- Correct Correct
- Coordinates: 39°00′31″N 85°17′11″W﻿ / ﻿39.00861°N 85.28639°W
- Country: United States
- State: Indiana
- County: Ripley
- Township: Johnson
- Elevation: 971 ft (296 m)
- Time zone: UTC-5 (Eastern (EST))
- • Summer (DST): UTC-4 (EDT)
- ZIP code: 47042
- Area codes: 812, 930
- GNIS feature ID: 432992

= Correct, Indiana =

Correct is an unincorporated community in Johnson Township, Ripley County, in the U.S. state of Indiana.

==History==
A post office called Correct was established in 1881, and remained in operation until it was discontinued in 1905.

According to tradition:

When postmaster William Will at Versailles was asked to suggest a name for a new town, established in 1881, he took his inspiration from Halley's comet, which was a popular subject at the time.
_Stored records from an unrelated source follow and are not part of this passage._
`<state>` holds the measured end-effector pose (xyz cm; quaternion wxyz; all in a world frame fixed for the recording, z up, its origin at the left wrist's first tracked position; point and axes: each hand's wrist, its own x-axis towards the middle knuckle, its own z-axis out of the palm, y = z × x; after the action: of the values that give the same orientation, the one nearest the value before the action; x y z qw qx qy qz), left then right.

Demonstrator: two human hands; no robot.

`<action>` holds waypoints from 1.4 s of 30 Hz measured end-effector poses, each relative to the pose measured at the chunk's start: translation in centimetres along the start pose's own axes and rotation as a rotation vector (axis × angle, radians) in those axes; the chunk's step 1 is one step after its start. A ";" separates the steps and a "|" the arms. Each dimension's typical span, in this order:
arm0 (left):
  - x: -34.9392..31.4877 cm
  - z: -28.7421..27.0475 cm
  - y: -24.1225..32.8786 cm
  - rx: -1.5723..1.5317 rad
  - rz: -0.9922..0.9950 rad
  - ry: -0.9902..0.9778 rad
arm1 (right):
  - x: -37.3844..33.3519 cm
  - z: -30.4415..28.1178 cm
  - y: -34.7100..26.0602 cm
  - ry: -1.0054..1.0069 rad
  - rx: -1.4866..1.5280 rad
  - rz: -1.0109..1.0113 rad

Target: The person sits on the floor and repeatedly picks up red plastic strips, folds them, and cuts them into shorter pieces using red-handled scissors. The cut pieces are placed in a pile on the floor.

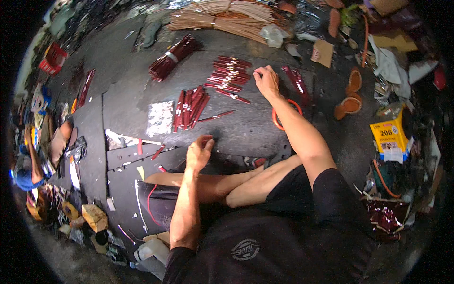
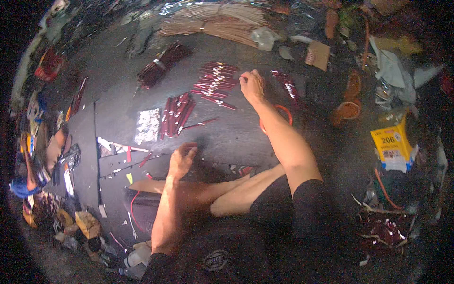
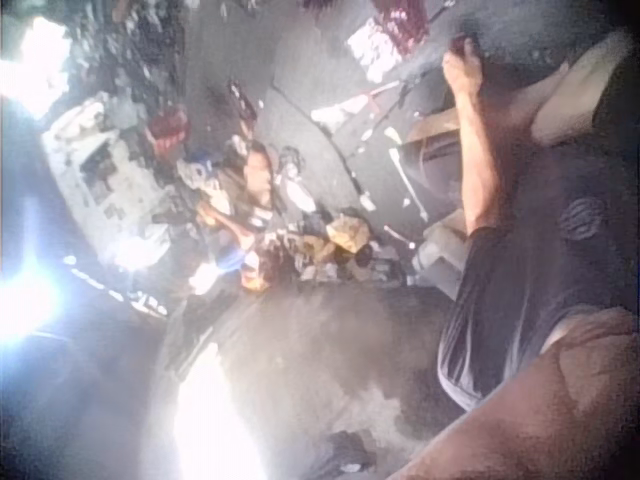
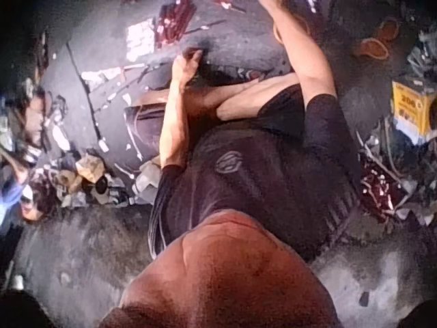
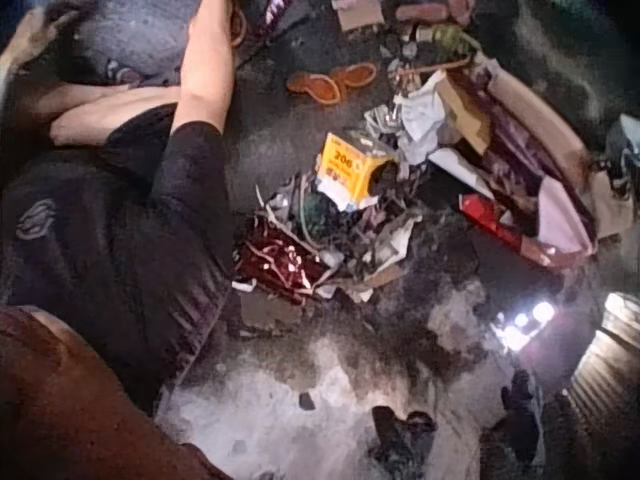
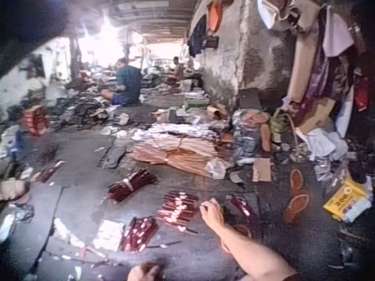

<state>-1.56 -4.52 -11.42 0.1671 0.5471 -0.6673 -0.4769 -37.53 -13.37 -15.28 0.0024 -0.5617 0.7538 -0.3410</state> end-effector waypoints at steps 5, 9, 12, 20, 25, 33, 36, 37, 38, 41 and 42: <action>0.5 0.9 -0.6 -0.036 -0.005 -0.060 | 1.0 -7.6 7.4 0.055 -0.114 0.204; 0.2 0.9 -0.3 0.039 0.058 -0.038 | -2.9 -11.2 11.3 0.050 -0.327 0.250; -0.3 0.5 -0.6 0.045 0.108 -0.021 | -5.6 -11.7 9.9 0.007 -0.248 0.140; -0.8 0.7 -0.3 0.072 0.129 -0.001 | -5.1 -11.1 9.3 -0.047 -0.568 0.235; -1.2 -0.1 -0.9 -0.024 0.167 0.086 | -3.7 -11.6 6.4 -0.033 -0.259 0.443; -1.5 0.2 -0.2 0.009 0.179 0.052 | -6.4 -12.3 9.9 -0.112 -0.122 0.339; -1.6 0.2 -0.8 0.022 0.174 0.060 | -7.1 -12.6 10.3 -0.171 -0.076 0.322; -1.5 0.3 -1.0 0.011 0.186 0.063 | -7.1 -12.5 10.2 -0.191 -0.111 0.304; -1.5 0.3 -1.2 0.000 0.197 0.066 | -7.1 -12.6 10.0 -0.212 -0.145 0.287; -1.6 0.2 -1.3 0.007 0.183 0.063 | -6.7 -12.7 9.2 -0.221 -0.313 0.189; -1.7 0.1 -1.1 0.015 0.170 0.062 | -6.6 -12.8 8.8 -0.216 -0.379 0.147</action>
<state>-0.43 -2.94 -11.87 0.2234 0.5041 -0.7095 -0.4389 -47.53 -0.03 -12.50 0.0021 -0.5288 0.8387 -0.1302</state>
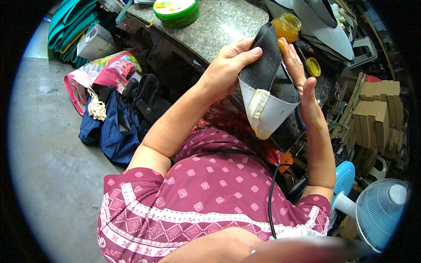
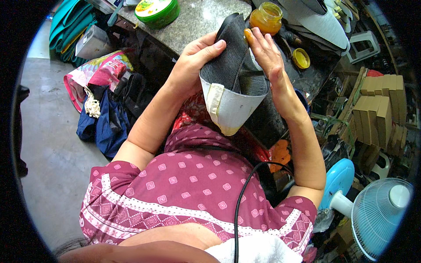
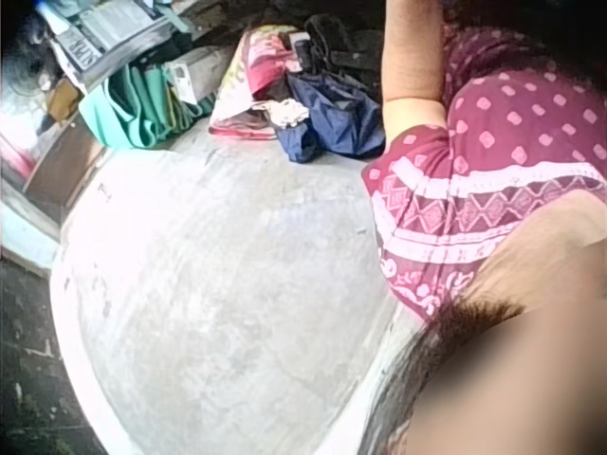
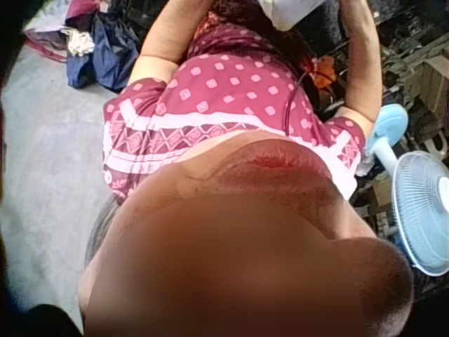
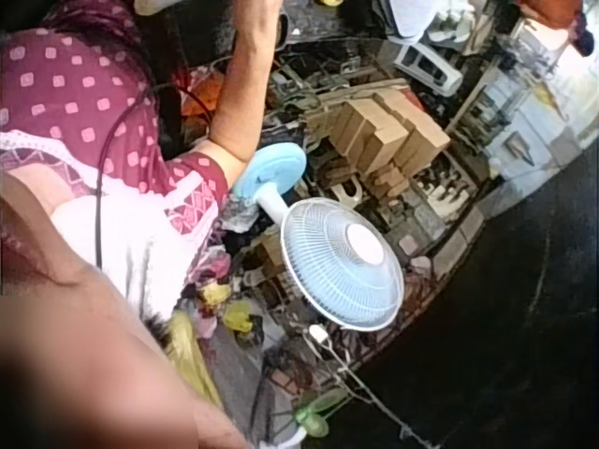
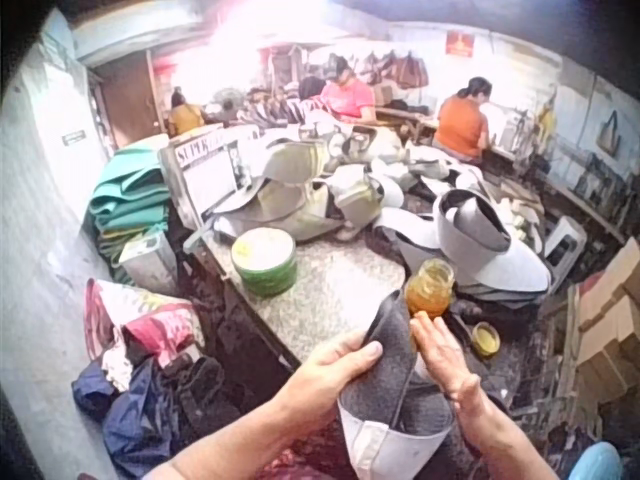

On the postal form requesting the town's name he wrote "Comet." But Will's handwriting puzzled postal authorities. They returned the card to Will, asking him to verify that the town's name was to be "Comet." "Correct," wrote Will on the card and sent it back to the Post Office Department.

==Geography==
Correct is located on U.S. Route 421, 4.5 mi south-southwest of Versailles.